O mesmo se passa com uma das minhas filhas. Parece ter uma tendência mórbida para o insucesso emocional e afectivo.  Busca, busca e não chega a lado nenhum, ou seja, privilegia escolhas que, à partida, ela já sabe só servirem para lhe encrencar a vida.
Reflecte, analisa, percebe claramente onde erra o caminho, não consegue afastar-se o suficiente para, usando de algum pragmatismo e frieza de cabeça, corrigir a mão e enveredar por outro trilho.
Desperdiça sempre, o que ( pelo menos do ponto de vista analítico de quem não está directamente envolvido ), lhe valeria a pena em detrimento de uma realidade cujo filme já conhece, que já visualizou vezes demais, que sabe sobejamente, a fará infeliz.  
Mas a atracção do abismo parece ser mais forte que tudo, e é manifestamente "suicida" ...

A mim, de certa forma isso foi explicado por uma psicóloga em consultas de psicoterapia.  Passo a expor :
Fui filha de um pai idoso.  Quando nasci o meu pai tinha 48 anos.  Viajante de profissão, foi, ao longo da vida, uma figura distante, "fugidia", alguém que eu via de quinze em quinze dias, alguém que não estava fisicamente, desde que comecei a ter consciência da vida.  
Era portanto alguém que nunca estava no imediato, cuja segurança e protecção nunca poderiam por isso, serem providenciadas em tempo real.  
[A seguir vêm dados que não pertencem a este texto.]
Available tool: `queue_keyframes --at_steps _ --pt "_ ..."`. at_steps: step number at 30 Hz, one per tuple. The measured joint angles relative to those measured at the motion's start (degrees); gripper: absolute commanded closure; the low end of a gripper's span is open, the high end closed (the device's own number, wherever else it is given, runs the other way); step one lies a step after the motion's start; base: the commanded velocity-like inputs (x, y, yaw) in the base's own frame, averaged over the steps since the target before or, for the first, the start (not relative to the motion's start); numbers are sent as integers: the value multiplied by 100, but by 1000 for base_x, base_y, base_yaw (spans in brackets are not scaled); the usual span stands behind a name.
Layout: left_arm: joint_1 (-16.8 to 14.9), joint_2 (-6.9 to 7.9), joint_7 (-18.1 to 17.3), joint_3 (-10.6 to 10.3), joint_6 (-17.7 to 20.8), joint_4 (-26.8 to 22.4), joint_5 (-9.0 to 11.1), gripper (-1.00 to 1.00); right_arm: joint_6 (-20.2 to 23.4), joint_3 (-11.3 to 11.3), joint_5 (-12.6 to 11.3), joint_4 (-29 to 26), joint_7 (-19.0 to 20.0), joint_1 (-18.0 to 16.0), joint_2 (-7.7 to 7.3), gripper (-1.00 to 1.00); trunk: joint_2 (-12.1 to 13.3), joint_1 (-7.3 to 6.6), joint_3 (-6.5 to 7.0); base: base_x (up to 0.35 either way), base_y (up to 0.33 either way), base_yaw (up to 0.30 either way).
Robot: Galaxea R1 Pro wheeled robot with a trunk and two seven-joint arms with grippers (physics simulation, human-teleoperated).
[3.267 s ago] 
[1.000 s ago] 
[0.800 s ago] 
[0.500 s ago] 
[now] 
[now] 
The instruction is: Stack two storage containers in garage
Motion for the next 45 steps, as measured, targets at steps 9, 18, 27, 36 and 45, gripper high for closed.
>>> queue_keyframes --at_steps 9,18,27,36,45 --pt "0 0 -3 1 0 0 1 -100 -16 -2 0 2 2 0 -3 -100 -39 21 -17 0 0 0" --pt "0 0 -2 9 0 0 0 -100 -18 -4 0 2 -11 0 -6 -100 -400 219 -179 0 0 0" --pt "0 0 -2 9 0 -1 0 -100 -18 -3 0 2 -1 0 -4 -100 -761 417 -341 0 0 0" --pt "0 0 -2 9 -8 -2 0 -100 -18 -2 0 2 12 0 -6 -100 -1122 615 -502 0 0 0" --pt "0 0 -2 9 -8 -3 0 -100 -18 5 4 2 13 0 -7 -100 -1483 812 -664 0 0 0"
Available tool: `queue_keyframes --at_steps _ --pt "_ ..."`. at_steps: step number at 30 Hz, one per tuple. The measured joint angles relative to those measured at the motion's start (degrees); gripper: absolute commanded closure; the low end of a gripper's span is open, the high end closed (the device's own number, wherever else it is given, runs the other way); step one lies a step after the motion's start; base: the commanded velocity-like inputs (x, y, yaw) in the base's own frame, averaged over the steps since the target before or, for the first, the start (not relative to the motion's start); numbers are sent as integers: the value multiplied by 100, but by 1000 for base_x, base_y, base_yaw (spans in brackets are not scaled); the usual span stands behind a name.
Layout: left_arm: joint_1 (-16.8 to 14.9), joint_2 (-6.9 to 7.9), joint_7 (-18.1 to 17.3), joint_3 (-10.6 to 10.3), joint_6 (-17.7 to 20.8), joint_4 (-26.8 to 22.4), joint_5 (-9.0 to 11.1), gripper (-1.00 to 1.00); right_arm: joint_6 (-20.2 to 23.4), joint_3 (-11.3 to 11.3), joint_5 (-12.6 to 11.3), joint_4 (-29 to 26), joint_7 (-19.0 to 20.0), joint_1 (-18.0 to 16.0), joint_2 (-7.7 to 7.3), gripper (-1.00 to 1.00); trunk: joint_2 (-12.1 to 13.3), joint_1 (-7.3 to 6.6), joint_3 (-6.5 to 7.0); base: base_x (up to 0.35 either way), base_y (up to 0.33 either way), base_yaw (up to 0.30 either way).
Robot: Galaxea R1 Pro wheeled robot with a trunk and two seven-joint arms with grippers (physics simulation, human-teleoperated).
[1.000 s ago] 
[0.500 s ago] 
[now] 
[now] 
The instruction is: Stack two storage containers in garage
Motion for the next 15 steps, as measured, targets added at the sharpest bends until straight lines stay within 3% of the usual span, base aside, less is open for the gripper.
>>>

Vivendo com a minha mãe exclusivamente, a qual assumia toda a responsabilidade da minha educação, foi-me incutida a incerteza do meu pai viver até à minha independência e autonomia.  Hoje, com a longevidade do ser humano, esta ideia não faz muito sentido, mas estamos nos anos cinquenta ... Sempre pairou, portanto, a ameaça do afastamento forçado da figura paterna, que consequentemente nunca foi segura e certa.  O meu pai era a figura masculina que na minha vida, entrava, saía ... digamos que perpassava por ali, como um "homem em fuga"...
Pois bem, psicologicamente o ser humano regista, fixa o paradigma de "homem" e tenta repeti-lo para si, ao longo da vida.
Pareceria que eu deveria escolher para mim, exactamente o oposto deste perfil que me fazia sofrer, ou seja, homens que me estabilizassem, com quem eu contasse, que fossem certos e seguros, homens que pela sua postura "presente" sempre me equilibrassem por me reduzirem as angústias e as incertezas ... Mas não !  
Ao que parece, eu busco nas figuras masculinas a repetição do que tive ... ou seja, as minhas grandes relações, sempre foram homens com um elevado grau de impossibilidade, alguém não certo, não disponível, alguém com quem eu nunca poderia contar até à exaustão, alguém que verdadeiramente nunca fosse "meu" e com quem eu na verdade jamais contaria a cem por cento !...
Isto, em detrimento de tudo o que afinal tornaria tão mais simples a minha existência, a tornaria teoricamente mais gratificante e preenchedora, na minha vida emocional e afectiva !

Mas eu estou numa faixa etária em que apenas reflicto, analiso, concluo ... e verdadeiramente já não me molesto com nada disto.  Foi assim, teve que ser assim ... pelos vistos há explicação científica para as coisas ...
Agora, ver alguém nosso a destruir-se com uma "maldição" titânica, em que apesar de todos os esforços, destrinças e alertas, continua a deixar-se atolar em profundezas inóspitas e escuras, como se num pântano mergulhasse, é desesperante e destruidor !!!